=== Supplied information ===
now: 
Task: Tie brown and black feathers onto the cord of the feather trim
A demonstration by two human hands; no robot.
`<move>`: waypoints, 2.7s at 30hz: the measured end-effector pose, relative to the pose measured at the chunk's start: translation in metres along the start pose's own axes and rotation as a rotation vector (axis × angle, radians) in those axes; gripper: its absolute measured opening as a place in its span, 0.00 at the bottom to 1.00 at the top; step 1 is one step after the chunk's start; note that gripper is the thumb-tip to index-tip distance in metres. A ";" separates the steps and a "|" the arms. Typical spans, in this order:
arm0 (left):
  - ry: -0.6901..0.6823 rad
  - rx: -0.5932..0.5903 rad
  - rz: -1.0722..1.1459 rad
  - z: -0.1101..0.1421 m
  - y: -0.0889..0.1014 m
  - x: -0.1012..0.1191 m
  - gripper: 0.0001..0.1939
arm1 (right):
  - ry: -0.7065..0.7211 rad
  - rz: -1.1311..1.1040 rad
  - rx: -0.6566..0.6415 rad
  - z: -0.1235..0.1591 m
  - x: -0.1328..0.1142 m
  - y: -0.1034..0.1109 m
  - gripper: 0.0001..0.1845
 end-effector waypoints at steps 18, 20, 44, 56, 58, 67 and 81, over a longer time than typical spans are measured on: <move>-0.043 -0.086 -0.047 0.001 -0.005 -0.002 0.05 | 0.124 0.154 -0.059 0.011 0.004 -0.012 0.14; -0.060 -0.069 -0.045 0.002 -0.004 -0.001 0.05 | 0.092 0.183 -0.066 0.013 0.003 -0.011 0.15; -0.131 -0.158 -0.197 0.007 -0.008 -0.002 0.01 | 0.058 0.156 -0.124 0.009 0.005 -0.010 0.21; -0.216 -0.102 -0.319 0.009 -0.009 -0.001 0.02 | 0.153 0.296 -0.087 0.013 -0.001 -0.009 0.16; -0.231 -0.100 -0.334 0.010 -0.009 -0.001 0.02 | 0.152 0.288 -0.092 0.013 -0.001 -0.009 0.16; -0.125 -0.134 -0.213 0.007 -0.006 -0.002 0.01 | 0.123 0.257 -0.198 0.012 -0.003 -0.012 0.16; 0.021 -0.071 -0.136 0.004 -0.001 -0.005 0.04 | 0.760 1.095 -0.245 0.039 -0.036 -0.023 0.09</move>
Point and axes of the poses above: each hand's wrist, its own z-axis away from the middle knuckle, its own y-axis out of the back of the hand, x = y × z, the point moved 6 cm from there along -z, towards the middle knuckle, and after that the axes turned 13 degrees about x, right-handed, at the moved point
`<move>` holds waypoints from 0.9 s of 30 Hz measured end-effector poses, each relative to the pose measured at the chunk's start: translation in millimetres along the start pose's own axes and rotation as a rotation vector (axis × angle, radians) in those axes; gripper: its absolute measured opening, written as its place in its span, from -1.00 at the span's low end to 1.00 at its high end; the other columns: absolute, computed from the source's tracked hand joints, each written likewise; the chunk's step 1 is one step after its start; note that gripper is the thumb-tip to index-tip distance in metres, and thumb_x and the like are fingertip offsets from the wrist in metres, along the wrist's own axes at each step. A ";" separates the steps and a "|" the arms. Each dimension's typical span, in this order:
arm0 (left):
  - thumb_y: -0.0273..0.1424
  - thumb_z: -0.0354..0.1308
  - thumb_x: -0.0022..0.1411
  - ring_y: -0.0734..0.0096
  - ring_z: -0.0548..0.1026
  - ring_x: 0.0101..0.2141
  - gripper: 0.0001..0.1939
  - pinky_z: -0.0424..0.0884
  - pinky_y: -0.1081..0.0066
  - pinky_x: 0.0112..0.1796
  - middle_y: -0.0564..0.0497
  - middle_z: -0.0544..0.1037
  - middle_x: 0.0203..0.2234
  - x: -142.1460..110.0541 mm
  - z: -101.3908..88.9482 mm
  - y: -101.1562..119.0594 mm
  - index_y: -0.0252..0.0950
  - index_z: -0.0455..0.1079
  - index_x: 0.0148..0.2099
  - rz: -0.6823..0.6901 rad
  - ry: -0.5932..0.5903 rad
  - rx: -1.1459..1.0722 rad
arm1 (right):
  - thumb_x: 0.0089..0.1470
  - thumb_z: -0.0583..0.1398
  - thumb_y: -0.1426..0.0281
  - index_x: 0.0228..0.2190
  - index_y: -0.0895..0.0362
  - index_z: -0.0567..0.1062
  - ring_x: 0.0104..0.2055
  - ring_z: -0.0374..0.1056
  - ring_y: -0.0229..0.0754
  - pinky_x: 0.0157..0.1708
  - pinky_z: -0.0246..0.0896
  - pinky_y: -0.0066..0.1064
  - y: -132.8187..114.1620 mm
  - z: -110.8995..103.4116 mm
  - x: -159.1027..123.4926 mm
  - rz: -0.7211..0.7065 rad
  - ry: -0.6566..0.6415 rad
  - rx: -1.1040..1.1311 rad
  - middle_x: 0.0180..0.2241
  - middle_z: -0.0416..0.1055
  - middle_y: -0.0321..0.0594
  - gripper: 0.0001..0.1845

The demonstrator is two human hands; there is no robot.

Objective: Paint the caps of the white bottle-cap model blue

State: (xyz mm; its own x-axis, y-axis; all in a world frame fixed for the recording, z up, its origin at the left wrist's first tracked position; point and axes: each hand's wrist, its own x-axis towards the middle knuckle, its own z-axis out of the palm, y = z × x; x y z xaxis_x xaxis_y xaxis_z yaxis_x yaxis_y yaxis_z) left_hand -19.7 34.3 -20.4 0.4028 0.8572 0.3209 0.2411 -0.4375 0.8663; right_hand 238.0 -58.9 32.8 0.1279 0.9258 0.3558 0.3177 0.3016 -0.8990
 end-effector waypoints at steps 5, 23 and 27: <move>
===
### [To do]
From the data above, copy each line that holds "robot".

### [Problem solution]
A demonstration by two human hands; no robot.
The demonstrator is two human hands; there is no robot.

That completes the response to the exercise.